Water and sewage plants need electricity to function, and some critical facilities in the region lost power, Wara said. In Mill Valley north of San Francisco, where he lives, the water district put backup generators on trucks and drove them around the area to pump water into tanks.
"All that stuff relies on a pump. It’s driven by electricity," Wara said. "When that fails, you need to have enough backup generation capacity to keep the system limping along."
If the blackout had gone on for longer, it might have triggered serious problems, he added.
PG&E said blackouts from its intentional power shut-offs are not equivalent to what happened in Texas and shouldn’t be compared.
But Wara said PG&E has learned important lessons that other utilities should look at to help prevent crises.

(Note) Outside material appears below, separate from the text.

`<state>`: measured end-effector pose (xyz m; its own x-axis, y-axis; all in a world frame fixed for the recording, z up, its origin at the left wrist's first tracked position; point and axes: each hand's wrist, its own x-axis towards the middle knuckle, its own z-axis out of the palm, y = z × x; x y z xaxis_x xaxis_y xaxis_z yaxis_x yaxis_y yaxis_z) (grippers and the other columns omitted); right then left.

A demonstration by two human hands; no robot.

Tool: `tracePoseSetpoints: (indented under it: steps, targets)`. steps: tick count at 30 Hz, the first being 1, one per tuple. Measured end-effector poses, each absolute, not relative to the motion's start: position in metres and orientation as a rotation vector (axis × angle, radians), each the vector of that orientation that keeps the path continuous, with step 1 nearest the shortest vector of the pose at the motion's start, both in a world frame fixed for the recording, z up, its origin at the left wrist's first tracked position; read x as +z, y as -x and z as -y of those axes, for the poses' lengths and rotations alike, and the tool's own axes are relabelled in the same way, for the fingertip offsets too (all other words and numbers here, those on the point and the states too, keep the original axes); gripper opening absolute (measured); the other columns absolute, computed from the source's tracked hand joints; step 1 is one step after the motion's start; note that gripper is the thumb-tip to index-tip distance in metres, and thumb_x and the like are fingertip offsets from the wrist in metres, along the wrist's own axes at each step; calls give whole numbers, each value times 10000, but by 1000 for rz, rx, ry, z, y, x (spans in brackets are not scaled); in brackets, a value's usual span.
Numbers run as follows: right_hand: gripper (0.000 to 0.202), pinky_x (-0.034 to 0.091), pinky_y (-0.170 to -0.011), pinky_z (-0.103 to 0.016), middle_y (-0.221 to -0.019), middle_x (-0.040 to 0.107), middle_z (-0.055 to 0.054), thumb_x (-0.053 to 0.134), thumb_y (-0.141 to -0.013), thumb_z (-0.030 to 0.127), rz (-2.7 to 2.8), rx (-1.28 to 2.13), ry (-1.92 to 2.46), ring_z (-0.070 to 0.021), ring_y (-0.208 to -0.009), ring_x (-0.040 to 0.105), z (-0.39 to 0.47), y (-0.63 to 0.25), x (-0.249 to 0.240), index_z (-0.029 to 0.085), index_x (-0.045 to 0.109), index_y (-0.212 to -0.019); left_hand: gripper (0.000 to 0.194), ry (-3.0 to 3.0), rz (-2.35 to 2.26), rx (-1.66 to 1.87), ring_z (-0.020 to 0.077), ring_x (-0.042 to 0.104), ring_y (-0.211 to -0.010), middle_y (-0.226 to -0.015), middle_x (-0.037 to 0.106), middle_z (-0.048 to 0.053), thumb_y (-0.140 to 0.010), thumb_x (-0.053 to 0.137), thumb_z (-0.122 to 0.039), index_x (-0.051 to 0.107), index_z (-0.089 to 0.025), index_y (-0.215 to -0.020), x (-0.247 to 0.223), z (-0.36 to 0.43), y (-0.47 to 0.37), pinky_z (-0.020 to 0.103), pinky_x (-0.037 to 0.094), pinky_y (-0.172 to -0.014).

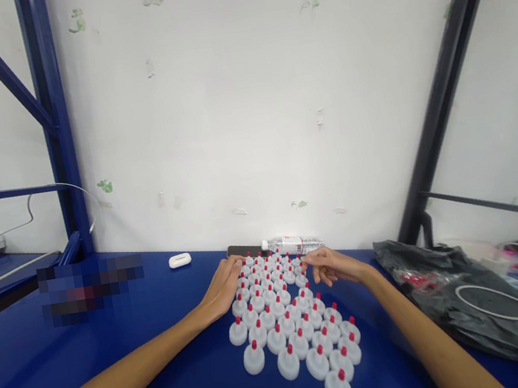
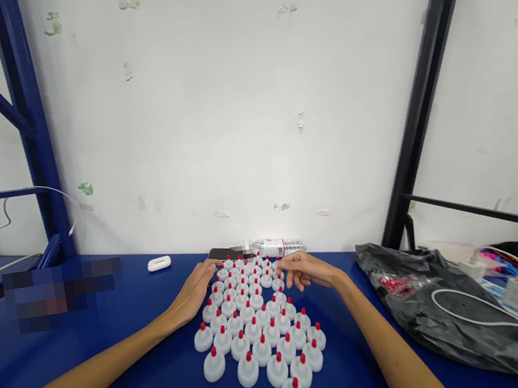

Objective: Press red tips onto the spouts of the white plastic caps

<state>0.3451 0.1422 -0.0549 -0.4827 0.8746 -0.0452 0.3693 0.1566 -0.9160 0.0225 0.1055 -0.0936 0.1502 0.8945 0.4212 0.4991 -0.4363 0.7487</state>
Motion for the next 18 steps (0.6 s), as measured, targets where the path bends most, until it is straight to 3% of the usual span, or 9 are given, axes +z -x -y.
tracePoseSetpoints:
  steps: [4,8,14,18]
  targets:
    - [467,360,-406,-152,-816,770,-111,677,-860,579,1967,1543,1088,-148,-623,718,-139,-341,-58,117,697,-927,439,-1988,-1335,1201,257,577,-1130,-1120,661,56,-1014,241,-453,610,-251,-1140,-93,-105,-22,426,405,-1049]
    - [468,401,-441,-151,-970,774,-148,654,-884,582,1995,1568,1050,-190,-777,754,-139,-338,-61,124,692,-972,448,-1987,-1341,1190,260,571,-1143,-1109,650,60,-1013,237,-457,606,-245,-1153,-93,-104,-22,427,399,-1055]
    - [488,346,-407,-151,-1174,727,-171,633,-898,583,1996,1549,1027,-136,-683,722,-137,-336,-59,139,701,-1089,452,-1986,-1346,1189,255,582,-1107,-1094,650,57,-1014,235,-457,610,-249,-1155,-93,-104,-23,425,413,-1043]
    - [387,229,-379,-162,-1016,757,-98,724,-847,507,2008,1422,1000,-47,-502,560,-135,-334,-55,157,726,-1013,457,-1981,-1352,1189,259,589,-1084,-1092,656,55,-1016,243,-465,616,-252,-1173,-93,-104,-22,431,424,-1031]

Over the past two fire seasons, PG&E has reached out to the crucial services that get its power. Last fall, it made sure no hospitals lost electricity without having backups in place (Energywire, Aug. 10, 2020). It installed devices that allowed it to redirect power, so that it could shut off fewer people. And it put systems in place to get power restored faster.
Utilities in other states need to meet with other critical infrastructure operators in their area to find out how they’d cope with a lengthy power shut-off. The utilities and services then can plan for a potential disaster, Wara said.
"That’s a skill set that utilities are not used to practicing because historically the grid has been so reliable," Wara said. "What was really evident in the Texas blackouts was the lack of that coordination. It’s something the utilities around the world can learn from California."